Selective Amnesia There was a point to this. But I forgot.

1Sep/0410

The Illogic of Logic

Sanity is over-rated. So is sensibility, logic, and proof. I say, let’s go for gut feel and emotion more often than we actually do.

Comments (10) Trackbacks (1)
  1. sensibility,logic,rationality may be over rated.
    some people performed an experiment of picking a portfolio of random stocks (no analysis involved )and found that they got pretty good returns whereas other fund managers who used their logic and rationale performed worse.
    may be gut feel would work better

  2. Thank you! Thank you for that wonderful anecdote. It just strengthens my thoughts, my gut feel.

    I do believe that sometimes, people just go overboard on proof and logical behaviour and rational actions, that we overlook hunch and intuition.

    I’ve more often been guided (and guided rightly) by impulsive actions and hunches.

  3. I too would appriciate that but think in this way…. Will it be possible to be guided by gut feeling only… I dont beleive in taking gut only… Gut should be aided by reason and logic.. just a gut feeling might give you a start but it will not get you further..

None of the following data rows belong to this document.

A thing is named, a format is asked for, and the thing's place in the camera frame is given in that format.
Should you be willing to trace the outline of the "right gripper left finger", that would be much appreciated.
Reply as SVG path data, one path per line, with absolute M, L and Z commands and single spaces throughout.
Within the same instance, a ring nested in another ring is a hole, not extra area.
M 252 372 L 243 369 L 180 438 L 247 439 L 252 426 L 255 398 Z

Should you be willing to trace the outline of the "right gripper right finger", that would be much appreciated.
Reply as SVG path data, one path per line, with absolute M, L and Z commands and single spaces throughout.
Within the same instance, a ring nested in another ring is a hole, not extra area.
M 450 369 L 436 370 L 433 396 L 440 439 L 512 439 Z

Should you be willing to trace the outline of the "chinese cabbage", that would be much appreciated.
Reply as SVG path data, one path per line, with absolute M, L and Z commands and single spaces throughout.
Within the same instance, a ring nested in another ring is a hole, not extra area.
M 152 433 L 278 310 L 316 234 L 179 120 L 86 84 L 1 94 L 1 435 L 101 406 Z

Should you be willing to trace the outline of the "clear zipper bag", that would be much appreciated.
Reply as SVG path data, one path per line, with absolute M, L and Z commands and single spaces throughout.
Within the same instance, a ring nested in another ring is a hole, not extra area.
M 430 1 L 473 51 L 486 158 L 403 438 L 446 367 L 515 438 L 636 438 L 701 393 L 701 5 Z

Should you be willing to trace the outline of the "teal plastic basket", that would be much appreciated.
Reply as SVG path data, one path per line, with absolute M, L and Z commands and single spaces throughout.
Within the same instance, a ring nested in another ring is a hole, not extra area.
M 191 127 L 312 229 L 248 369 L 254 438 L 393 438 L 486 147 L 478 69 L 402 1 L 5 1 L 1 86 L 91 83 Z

  4. In case you did not realize – the formalization of logic was a result of earlier men’s gut feeling.

  5. Au contraire! I disagree with it hook line and sinker. As to the anecdote of the random experiment performed in the stockmarket try doing the same over a larger sample size. one swallow doesn’t make a summer neither does one freakish sweep in the stockmarket(assuming ofcourse the anecdote was not apocryphal) validate that gut feeling is better. It is a fallacy beyond “logical” comprehension!:D ofcourse am not saying that logic and analysis is infallible but over a wider sample set it is much better. if you have the patience may I suggest Emmanuel Kant’s “For Critique of Pure Reason” ? or a bit esoteric Robert Pirsig’s “Zen and The Art of MotorCycle Maintenance”. Give it a shot:)

    Girish…!

  6. I’ve read Zen, and like it. I still disagree though. Not that the book made any big impact in me.

    I don’t give much to either illogic or logic. Except, that there are more insane people (how you look at it differs) than sane ones, and to those insane, and illogical, the logical doesn’t appeal. Appeal to their emotions, and you’ll get a response. appeal to their brains, and you get nothing.

  7. Which then was formalised, systematised, regulated, and in the process lost all it’s effectiveness.

    See, I personally have nothing against logic and rational decision making. But sometimes, one does need to act intuitively, without analysis. Be impromptu, be spontaneous.

  8. or as they say – familiarity had bred contempt.

  9. How did logic come into existence in man’s head? Certainly out of illogic, whose realm originally must have been immense. Innumerable beings who made inferences in a way different from ours perished; for all that, their ways might have been truer. Those, for example, who did not know how to find often enough what is “equal” as regards both nourishment and hostile animals—those, in other words, who subsumed things too slowly and cautiously—were favored with a lesser probability of survival than those who guessed immediately upon encountering similar instances that they must be equal. The dominant tendency, however, to treat as equal what is merely similar—an illogical tendency, for nothing is really equal—is what first created any basis for logic.